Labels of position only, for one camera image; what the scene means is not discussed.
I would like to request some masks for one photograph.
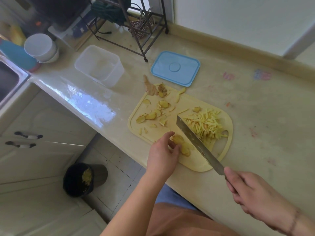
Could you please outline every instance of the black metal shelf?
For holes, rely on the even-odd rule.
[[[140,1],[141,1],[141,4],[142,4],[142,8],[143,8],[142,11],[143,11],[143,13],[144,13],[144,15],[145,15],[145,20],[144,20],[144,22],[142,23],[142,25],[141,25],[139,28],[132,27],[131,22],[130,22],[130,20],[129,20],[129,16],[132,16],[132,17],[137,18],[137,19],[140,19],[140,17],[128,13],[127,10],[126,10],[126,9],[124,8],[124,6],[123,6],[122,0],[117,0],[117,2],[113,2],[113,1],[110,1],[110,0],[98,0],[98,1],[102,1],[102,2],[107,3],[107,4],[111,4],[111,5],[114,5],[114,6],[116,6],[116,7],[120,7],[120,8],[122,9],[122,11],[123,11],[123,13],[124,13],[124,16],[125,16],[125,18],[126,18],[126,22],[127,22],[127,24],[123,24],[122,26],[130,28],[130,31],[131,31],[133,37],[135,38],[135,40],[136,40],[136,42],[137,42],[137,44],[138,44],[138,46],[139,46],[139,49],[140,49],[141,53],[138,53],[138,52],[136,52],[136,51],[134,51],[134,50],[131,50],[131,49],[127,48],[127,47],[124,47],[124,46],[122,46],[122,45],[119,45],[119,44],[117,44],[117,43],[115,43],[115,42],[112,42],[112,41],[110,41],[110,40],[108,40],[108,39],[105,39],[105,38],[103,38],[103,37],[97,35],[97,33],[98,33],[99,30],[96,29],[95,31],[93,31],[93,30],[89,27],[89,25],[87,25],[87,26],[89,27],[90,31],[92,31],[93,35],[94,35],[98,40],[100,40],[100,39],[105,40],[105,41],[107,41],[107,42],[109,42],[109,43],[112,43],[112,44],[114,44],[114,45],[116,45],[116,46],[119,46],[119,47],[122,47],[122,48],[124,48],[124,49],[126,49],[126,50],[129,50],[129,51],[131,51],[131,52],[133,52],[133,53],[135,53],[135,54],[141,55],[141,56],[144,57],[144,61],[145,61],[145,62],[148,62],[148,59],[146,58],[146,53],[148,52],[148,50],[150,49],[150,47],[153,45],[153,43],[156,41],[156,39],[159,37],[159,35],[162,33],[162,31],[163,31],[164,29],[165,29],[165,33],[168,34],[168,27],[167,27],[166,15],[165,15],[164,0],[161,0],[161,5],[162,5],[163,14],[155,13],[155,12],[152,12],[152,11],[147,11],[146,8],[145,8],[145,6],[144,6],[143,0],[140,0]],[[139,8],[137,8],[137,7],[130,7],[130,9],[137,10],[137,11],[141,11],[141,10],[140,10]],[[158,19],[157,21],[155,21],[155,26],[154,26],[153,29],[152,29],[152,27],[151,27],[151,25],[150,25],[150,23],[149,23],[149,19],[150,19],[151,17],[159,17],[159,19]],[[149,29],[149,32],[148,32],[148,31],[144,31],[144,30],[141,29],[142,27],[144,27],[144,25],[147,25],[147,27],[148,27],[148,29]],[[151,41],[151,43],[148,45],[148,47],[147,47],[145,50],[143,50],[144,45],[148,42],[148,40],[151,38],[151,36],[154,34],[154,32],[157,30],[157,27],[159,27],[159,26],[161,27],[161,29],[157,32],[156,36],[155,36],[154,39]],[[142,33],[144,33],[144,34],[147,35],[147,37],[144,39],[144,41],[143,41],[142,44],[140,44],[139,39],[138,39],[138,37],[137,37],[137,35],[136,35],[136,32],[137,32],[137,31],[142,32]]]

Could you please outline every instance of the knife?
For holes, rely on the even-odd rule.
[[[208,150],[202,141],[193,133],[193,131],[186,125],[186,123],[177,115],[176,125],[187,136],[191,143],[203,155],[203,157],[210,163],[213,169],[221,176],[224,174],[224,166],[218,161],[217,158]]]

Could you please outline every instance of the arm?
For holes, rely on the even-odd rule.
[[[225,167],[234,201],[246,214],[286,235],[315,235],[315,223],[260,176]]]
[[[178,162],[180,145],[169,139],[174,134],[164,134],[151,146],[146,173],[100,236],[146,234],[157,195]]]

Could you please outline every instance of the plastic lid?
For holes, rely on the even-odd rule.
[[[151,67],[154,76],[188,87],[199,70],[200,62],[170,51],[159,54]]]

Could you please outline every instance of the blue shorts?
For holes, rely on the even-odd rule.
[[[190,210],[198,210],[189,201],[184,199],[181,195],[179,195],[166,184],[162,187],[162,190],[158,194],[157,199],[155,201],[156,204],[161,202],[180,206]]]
---------------
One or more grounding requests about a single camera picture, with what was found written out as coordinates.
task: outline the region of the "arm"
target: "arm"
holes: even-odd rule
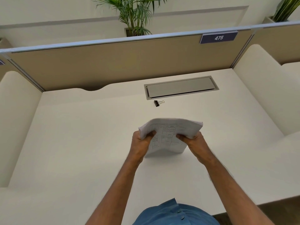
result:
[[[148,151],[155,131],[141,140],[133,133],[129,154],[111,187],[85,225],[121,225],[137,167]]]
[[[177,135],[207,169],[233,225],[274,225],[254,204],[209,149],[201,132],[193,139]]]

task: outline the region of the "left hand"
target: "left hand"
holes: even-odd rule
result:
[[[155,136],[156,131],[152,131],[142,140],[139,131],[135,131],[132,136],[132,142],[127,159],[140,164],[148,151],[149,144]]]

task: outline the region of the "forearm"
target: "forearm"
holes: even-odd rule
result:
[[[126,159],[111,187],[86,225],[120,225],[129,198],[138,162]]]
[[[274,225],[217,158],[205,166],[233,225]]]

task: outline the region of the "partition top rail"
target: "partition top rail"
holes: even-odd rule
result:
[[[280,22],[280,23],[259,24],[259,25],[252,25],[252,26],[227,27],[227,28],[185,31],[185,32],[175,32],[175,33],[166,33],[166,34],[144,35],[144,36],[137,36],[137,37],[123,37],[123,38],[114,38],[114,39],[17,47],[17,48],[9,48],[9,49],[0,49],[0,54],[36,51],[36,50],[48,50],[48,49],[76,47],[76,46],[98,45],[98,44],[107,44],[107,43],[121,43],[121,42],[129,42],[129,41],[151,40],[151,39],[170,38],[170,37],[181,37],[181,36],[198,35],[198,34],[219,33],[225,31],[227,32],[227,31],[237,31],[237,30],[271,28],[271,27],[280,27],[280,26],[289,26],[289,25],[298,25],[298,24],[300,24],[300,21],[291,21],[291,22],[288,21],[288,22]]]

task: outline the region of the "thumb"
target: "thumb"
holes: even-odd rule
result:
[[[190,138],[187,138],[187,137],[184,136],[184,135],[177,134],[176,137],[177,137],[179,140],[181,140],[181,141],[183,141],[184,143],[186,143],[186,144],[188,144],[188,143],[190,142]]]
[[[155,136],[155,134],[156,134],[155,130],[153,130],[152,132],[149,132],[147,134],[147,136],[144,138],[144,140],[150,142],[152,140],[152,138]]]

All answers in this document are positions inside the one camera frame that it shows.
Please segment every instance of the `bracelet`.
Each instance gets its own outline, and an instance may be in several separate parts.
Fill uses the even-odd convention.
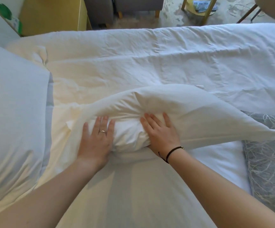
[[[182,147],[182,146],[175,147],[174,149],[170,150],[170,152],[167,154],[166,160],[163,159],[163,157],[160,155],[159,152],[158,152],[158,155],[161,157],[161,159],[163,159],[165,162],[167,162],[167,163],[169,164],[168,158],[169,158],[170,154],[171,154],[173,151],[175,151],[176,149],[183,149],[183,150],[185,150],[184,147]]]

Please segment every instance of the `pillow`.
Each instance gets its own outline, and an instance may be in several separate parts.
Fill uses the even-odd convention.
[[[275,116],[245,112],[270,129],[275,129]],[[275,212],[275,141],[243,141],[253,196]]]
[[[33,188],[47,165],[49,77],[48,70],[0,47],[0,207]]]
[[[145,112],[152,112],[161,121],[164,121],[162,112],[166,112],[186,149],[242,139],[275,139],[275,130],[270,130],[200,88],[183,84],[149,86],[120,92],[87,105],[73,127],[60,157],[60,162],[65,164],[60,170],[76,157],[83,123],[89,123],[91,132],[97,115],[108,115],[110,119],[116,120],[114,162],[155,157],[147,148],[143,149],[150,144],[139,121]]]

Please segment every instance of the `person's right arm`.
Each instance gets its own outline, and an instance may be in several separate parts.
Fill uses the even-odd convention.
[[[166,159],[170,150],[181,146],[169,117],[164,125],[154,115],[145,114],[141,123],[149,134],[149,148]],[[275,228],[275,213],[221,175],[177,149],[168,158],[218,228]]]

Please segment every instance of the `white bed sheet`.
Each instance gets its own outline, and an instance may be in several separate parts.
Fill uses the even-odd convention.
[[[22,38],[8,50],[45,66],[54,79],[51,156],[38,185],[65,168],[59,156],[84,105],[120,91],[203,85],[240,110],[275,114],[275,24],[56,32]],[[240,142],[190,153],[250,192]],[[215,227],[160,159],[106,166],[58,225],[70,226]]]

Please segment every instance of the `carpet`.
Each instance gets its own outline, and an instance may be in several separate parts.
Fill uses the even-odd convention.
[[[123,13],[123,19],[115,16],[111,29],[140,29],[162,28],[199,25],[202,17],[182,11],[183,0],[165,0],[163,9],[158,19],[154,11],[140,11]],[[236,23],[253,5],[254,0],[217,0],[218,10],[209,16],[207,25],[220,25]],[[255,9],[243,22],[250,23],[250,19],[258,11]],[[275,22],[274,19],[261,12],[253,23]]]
---------------
__Task goal__. In the lines above, spot each one that contains the word "partition" and copy it.

__Output of the exercise__.
task: outline the region of the "partition top rail"
target: "partition top rail"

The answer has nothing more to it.